Ke Lingling, the daughter of Ke Hua, China's ambassador to the United Kingdom in the early 1980s, married Xi Jinping in 1979. However, their life philosophy differed. Ke wanted to move to the UK, where her father served as ambassador, but Xi refused to accompany her. The two were said to fight "almost every day". In 1982, they divorced, ending three years of marriage; they had no children. After they divorced, Ke immigrated to the UK.

=== Peng Liyuan ===

Peng Liyuan, a prominent Chinese folk singer, and Xi were introduced by friends as many Chinese couples were in the 1980s. Xi was reputedly academic during their courtship, inquiring about singing techniques. Peng Liyuan, a household name in China, was better known to the public than Xi until his political elevation. The couple frequently lived apart due largely to their separate professional lives.
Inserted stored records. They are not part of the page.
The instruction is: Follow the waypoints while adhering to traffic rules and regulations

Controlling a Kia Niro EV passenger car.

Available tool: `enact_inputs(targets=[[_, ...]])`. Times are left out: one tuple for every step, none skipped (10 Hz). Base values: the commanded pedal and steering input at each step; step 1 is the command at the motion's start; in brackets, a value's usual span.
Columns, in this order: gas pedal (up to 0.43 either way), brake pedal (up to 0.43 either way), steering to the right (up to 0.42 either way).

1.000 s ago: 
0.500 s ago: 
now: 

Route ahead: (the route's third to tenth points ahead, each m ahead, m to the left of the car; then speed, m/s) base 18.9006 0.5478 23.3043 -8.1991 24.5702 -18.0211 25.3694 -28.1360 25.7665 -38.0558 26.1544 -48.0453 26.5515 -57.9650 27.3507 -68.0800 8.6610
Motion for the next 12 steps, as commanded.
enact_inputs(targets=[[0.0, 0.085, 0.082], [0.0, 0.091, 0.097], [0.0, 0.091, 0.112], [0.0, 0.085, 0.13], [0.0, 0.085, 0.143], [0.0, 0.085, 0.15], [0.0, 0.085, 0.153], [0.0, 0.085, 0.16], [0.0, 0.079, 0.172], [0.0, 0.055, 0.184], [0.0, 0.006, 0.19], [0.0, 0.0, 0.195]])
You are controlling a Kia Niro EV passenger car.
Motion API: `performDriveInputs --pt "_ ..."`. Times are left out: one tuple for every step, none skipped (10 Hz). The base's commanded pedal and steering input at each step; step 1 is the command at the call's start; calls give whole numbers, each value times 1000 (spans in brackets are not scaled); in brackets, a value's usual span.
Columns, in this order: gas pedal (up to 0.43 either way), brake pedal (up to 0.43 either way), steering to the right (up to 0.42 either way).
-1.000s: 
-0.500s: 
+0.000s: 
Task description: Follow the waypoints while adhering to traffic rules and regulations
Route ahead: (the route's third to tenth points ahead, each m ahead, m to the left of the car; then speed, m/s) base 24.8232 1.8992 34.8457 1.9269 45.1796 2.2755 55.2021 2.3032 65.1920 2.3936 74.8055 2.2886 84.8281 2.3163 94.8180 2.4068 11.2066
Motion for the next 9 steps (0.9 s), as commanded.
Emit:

Peng has played a much more visible role as China's "first lady" compared to her predecessors.

== Siblings ==

=== Xi Heping ===
Xi Heping, Xi Jinping's sister, committed suicide during the Cultural Revolution by hanging herself at her military academy.

=== Xi Zhengning ===

Xi Zhengning was the elder brother of Xi Jinping. He served Director of the Department of Justice of Hainan Province and the Secretary of the Political and Legal Committee of the Hainan Provincial Committee. He died of a sudden heart attack on November 27, 1998, at the age of 57.

=== Qi Qiaoqiao ===

Qi Qiaoqiao is a Chinese businesswoman, former civil official, and elder sister to Xi Jinping. Qi was born in Yan'an in 1949. In 1962, Qi entered Hebei Beijing Middle School, which had been one of the few middle schools to participate in the student protests of 1935 that demanded the Nationalist government actively resist the invading Japanese army. Qi enrolled in the Foreign Affairs College. After graduation, Qi worked for the police as deputy director of the General Office and director of the Foreign Affairs Bureau.

=== Xi Yuanping ===

Xi Yuanping is the younger brother of Xi Jinping. He previously served as the president of the International Energy Conservation and Environmental Protection Association.

== Children ==

=== Xi Mingze ===

Xi Mingze is the daughter and only child of Xi Jinping and Peng Liyuan. Xi Mingze keeps a low profile, and not much of her personal information has been revealed to the public. She studied French at her high school, Hangzhou Foreign Languages School, from 2006 to 2008. Xi Mingze enrolled in Harvard University in the United States in 2010, after a year of undergraduate study at Zhejiang University. In 2014, she graduated from Harvard University with a Bachelor of Arts degree in psychology and was thought to have returned to Beijing.

=== Qi Ming ===
Qi Ming, also known as Ming Chai, is the nephew of Qi Xin, as well as the cousin of Xi Jinping. An Australian citizen, he is known for his high-stakes gambling and business relationships with gambling and brothel operators in Australia. According to The New York Times, there is "no evidence or suggestion that Mr. Xi had any knowledge of or involvement with any of Mr. Chai’s activities".

== Other relatives ==

=== Zhang Yannan ===
Zhang Yannan is the niece of Xi Jinping, and the daughter of Qi Qiaoqiao.

== Business dealings ==
In June 2012, Bloomberg News reported that members of Xi's extended family have substantial business interests, although there was no evidence he had intervened to assist them. It is estimated that by 2012, the Xi family had a fortune of over $US1 billion, mainly owned by his sister Qi Qiaoqiao and her husband and acquired in the sectors that often involved the government, such as a $US310 million stake in Jiangxi Rare Earth. The Bloomberg News website was blocked in mainland China in response to the article about his family's wealth. Relatives of highly placed Chinese officials, including seven current and former senior leaders of the Politburo of the CCP, have been named in the Panama Papers, including Deng Jiagui, Xi's brother-in-law. Deng had two shell companies in the British Virgin Islands while Xi was a member of the Politburo Standing Committee, which became dormant by the time Xi became general secretary of the CCP in November 2012. According to The New York Times in 2014, after coming to power, Xi told his family to get out of their investments and that Qi Qiaoqiao and Deng Jiagui had divested their investments in at least 10 companies.